Australian Egg Corporation
- Type: Agricultural corporation
- Founded: 2002
- Headquarters: 107 Mount Street, North Sydney, Sydney, Australia

= Australian Eggs =

Australian producer-owned corporation marketing eggs

Australian Eggs (AE) is the major marketer of eggs in Australia. It is a producer-owned corporation, representing approximately 400 commercial egg producers and is based in Sydney. The activities of AE include marketing, research and development, and policy services. According to its website, it runs public awareness campaigns on animal welfare, nutrition, and vaccine development.
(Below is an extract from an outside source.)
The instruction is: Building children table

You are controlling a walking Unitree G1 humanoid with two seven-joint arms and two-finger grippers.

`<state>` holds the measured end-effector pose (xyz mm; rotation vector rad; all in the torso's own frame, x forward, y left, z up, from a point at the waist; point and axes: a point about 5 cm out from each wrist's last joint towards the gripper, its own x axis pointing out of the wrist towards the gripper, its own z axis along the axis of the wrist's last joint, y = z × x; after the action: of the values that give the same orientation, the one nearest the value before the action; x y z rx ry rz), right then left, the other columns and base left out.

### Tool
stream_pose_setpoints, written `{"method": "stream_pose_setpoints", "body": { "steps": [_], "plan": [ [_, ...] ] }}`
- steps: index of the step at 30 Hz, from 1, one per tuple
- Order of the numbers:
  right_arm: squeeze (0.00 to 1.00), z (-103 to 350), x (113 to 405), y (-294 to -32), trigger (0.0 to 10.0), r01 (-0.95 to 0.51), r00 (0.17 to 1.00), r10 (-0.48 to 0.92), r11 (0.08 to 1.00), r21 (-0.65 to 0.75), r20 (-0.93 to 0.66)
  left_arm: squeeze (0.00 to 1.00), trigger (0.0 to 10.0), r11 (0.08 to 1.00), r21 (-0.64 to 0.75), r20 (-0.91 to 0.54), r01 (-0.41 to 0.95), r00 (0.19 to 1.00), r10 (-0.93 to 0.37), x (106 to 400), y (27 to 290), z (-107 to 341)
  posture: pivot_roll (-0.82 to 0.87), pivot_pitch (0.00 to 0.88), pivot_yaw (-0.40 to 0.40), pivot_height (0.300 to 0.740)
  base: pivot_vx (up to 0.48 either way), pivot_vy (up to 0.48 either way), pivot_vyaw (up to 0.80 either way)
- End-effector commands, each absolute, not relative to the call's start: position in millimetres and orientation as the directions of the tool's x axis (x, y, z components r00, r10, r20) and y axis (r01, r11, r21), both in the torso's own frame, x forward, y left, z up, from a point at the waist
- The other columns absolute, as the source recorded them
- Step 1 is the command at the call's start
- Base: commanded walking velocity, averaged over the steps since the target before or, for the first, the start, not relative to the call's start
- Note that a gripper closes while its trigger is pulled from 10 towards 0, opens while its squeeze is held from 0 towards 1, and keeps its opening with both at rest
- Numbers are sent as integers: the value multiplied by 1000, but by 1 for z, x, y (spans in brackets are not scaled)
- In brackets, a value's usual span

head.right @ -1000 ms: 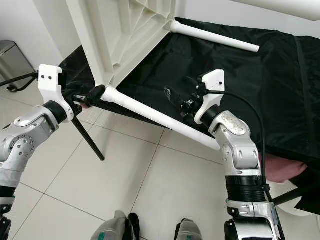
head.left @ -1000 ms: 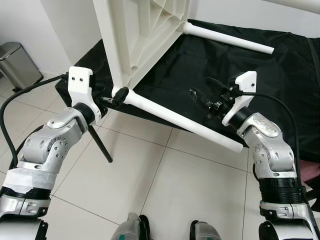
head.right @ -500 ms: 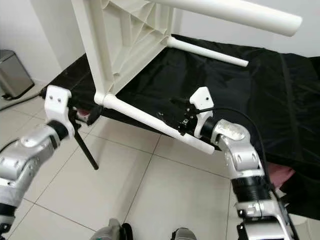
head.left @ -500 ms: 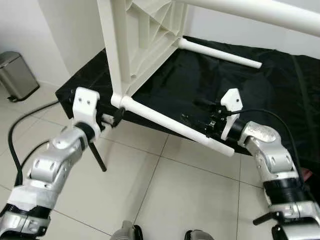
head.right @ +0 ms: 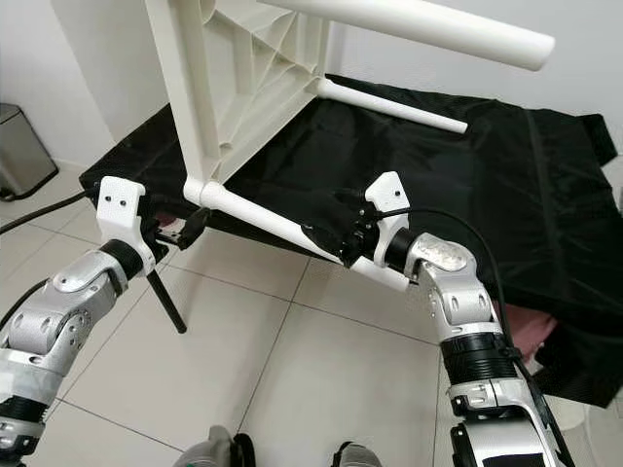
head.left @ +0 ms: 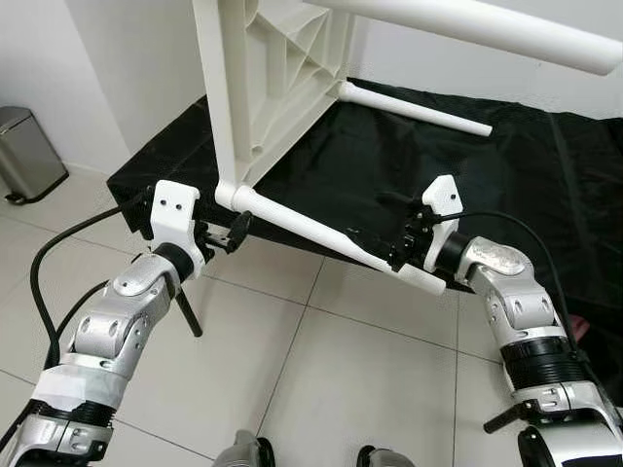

However, it has received criticism from animal welfare organisations for using these terms for promotional purposes. The corporation is affiliated with the International Egg Commission (IEC).

AE was created by an act of federal parliament in 2002 as a statutory authority to replace the Rural Industries Research and Development Corporation, as the peak egg body in the country.

In September 2004, the corporation hosted the Annual Conference of the IEC in Sydney. It was awarded the International body's most prestigious prize, the Golden Egg Award. At the same presentation night, the Australian egg industry was judged as the best in the world by an international judging panel.

In July 2005, the corporation funded a trip for Brian Spotts of Colorado, to break the world record of standing eggs on end.

In 2013, consumer rights organisation Choice made a super-complaint against AE after it proposed to change the definition for free range eggs in Australia from 2,000 hens per hectare to 10,000 hens per hectare. In 2014, AE was fined $30,000 for faking an egg shortage during an oversupply to boost their profits.